WHAT TO DO:
Repeat back every line of the data, exactly.

SUPPLIED DATA:

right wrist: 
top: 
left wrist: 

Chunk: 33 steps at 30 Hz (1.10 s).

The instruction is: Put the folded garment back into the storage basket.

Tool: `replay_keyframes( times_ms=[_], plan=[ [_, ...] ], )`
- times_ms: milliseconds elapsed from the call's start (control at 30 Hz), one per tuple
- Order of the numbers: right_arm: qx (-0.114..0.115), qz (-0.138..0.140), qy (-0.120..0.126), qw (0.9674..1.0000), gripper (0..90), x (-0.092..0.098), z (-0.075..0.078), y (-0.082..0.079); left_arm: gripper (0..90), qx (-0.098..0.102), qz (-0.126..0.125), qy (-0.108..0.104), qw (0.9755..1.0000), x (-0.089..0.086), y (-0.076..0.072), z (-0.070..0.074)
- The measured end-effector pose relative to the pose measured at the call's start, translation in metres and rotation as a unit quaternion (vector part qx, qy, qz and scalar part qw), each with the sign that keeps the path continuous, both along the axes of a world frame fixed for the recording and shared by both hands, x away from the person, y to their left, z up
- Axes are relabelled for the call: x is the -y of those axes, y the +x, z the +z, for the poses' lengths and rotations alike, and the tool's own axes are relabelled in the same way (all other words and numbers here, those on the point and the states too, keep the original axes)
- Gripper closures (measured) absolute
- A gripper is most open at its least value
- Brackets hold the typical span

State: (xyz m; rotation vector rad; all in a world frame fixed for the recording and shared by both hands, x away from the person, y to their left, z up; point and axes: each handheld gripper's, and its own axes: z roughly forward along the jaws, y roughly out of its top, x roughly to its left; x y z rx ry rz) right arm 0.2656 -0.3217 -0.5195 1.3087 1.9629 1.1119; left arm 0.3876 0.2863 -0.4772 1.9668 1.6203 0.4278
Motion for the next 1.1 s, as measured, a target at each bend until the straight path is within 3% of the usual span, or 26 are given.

SOLVED EXERCISE:
right wrist: 
top: 
left wrist: 

Chunk: 33 steps at 30 Hz (1.10 s).

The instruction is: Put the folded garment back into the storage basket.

Tool: `replay_keyframes( times_ms=[_], plan=[ [_, ...] ], )`
- times_ms: milliseconds elapsed from the call's start (control at 30 Hz), one per tuple
- Order of the numbers: right_arm: qx (-0.114..0.115), qz (-0.138..0.140), qy (-0.120..0.126), qw (0.9674..1.0000), gripper (0..90), x (-0.092..0.098), z (-0.075..0.078), y (-0.082..0.079); left_arm: gripper (0..90), qx (-0.098..0.102), qz (-0.126..0.125), qy (-0.108..0.104), qw (0.9755..1.0000), x (-0.089..0.086), y (-0.076..0.072), z (-0.070..0.074)
- The measured end-effector pose relative to the pose measured at the call's start, translation in metres and rotation as a unit quaternion (vector part qx, qy, qz and scalar part qw), each with the sign that keeps the path continuous, both along the axes of a world frame fixed for the recording and shared by both hands, x away from the person, y to their left, z up
- Axes are relabelled for the call: x is the -y of those axes, y the +x, z the +z, for the poses' lengths and rotations alike, and the tool's own axes are relabelled in the same way (all other words and numbers here, those on the point and the states too, keep the original axes)
- Gripper closures (measured) absolute
- A gripper is most open at its least value
- Brackets hold the typical span

State: (xyz m; rotation vector rad; all in a world frame fixed for the recording and shared by both hands, x away from the person, y to their left, z up; point and axes: each handheld gripper's, and its own axes: z roughly forward along the jaws, y roughly out of its top, x roughly to its left; x y z rx ry rz) right arm 0.2656 -0.3217 -0.5195 1.3087 1.9629 1.1119; left arm 0.3876 0.2863 -0.4772 1.9668 1.6203 0.4278
Motion for the next 1.1 s, as measured, a target at each bend until the straight path is within 3% of the usual span, or 26 are given.

The exercise concludes with this answer.